In the early 2000s Sudan's then strongman Omar al-Bashir unleashed in Darfur the notorious Janjaweed militia in response to an uprising against the power and wealth of Sudan's Arab elites.
An estimated 300,000 people may have died and more than 2.7 million were displaced at the peak of the years-long conflict, from which Darfur has never fully recovered.
The RSF are descendants of the Janjaweed.
- 'Somali scenario' -
Sudan expert Alex de Waal warned the "trajectory of state collapse" is now threatening "to turn Sudan as a whole, including Khartoum, into something that resembles the Darfur of 10 to 15 years ago".

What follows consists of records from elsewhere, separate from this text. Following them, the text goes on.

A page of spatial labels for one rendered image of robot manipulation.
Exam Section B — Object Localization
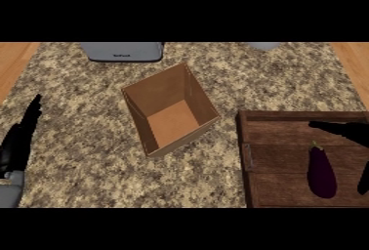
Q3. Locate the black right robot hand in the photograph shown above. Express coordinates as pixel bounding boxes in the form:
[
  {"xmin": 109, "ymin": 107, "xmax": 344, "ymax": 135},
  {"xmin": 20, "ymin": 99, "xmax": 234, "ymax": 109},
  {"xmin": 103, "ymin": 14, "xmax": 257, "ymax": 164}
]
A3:
[{"xmin": 307, "ymin": 120, "xmax": 369, "ymax": 196}]

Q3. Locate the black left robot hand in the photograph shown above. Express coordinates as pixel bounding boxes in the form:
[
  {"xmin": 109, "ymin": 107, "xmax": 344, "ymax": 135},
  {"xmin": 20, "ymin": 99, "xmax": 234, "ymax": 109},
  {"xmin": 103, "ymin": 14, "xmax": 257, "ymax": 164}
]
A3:
[{"xmin": 0, "ymin": 93, "xmax": 43, "ymax": 174}]

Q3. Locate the purple eggplant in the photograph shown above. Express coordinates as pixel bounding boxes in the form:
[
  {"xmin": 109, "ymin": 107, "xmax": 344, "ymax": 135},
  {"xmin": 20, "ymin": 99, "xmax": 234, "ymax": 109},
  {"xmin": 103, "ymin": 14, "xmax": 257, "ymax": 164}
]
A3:
[{"xmin": 305, "ymin": 140, "xmax": 338, "ymax": 199}]

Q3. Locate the dark wooden tray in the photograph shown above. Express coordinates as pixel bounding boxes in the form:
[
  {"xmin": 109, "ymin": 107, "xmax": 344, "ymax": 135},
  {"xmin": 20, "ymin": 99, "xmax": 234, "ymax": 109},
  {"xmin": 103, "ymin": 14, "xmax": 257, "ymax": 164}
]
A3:
[{"xmin": 234, "ymin": 109, "xmax": 369, "ymax": 209}]

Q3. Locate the brown cardboard box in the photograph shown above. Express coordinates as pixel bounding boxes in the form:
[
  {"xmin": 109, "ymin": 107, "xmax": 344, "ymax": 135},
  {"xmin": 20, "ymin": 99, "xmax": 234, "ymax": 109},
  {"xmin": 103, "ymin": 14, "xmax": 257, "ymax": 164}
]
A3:
[{"xmin": 119, "ymin": 62, "xmax": 221, "ymax": 158}]

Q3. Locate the pale grey round object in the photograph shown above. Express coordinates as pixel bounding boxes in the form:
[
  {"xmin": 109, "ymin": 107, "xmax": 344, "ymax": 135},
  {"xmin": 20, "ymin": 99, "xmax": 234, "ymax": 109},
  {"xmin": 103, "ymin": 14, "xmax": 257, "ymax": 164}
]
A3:
[{"xmin": 245, "ymin": 42, "xmax": 282, "ymax": 51}]

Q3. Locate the grey appliance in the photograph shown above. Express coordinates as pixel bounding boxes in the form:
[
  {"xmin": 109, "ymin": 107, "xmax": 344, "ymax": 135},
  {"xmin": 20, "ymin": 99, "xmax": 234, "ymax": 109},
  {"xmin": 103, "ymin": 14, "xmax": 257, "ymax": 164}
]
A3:
[{"xmin": 78, "ymin": 42, "xmax": 165, "ymax": 63}]

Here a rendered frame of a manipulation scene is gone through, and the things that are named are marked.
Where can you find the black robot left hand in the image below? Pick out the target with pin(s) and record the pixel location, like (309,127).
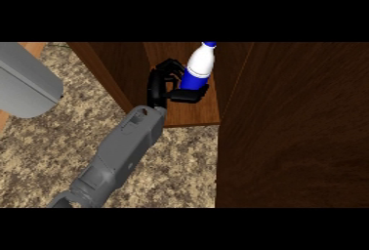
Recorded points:
(157,86)

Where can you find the white and blue water bottle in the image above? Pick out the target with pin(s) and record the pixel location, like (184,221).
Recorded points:
(200,66)

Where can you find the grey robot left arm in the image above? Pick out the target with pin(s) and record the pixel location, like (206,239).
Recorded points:
(126,146)

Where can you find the brown wooden cabinet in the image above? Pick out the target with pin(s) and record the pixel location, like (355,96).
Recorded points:
(159,65)

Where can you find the dark wooden cabinet door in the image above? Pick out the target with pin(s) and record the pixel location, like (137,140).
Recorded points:
(293,130)

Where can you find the grey rounded appliance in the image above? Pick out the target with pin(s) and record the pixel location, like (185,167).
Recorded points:
(25,84)

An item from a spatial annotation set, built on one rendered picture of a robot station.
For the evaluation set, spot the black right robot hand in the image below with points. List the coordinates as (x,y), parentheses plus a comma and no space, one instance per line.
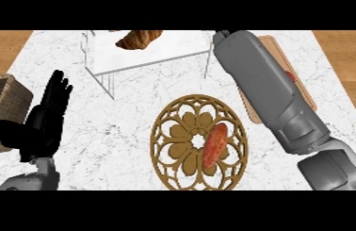
(222,33)

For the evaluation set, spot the gold openwork round placemat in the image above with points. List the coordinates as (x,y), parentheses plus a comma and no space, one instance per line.
(184,146)

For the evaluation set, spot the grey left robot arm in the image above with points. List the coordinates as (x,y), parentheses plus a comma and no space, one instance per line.
(39,178)

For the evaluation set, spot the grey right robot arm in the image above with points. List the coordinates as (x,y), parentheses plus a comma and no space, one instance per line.
(269,93)

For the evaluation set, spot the pale wooden cutting board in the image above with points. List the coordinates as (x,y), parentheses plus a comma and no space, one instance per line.
(303,93)

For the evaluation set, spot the brown croissant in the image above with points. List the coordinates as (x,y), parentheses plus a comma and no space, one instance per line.
(138,40)

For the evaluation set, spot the reddish brown oblong bread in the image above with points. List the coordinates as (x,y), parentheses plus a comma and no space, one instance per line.
(215,146)

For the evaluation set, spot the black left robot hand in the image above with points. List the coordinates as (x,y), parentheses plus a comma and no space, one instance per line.
(43,128)

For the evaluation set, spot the small red item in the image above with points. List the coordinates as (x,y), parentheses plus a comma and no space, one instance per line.
(290,77)

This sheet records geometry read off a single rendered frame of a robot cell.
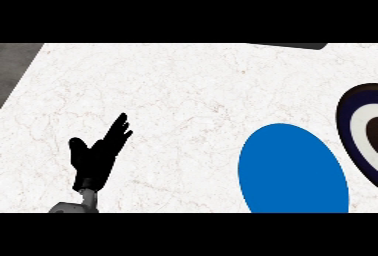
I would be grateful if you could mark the dark navy and white plate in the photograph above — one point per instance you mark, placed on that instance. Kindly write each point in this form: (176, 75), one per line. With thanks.
(361, 133)

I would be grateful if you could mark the blue plate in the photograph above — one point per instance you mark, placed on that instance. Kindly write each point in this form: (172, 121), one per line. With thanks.
(293, 170)

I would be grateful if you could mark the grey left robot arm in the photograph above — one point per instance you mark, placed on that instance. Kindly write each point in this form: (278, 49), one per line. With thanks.
(83, 203)

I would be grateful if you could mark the dark grey flat object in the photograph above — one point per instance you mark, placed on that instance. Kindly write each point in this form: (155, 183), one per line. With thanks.
(296, 45)

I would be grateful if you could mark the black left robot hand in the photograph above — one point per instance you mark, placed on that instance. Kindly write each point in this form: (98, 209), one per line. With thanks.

He pointed to Daglo's roots in the Janjaweed and said this "is the environment within which Hemeti thrived, where money and guns determine everything -– this is the future of Sudan if this carries on".
Jean-Nicolas Armstrong Dangelser of aid group Doctors Without Borders (MSF) said that, after the looting of an MSF medical warehouse in Khartoum, "fridges were unplugged and medicines removed", meaning "the medicines are spoiled and can't be used to treat anyone".
The violation of humanitarian principles and space for aid workers to operate "is shrinking on a scale I've rarely seen before", he said.
Yasser Abdelaziz, a civil servant in the northern town of Shendi, said he fears the war could lead to turmoil seen elsewhere in the Horn of Africa.
"I'm afraid that the scenario to come will not be Syria, Libya or Yemen," he said, "but the Somali scenario, with people driven by racism and tribalism".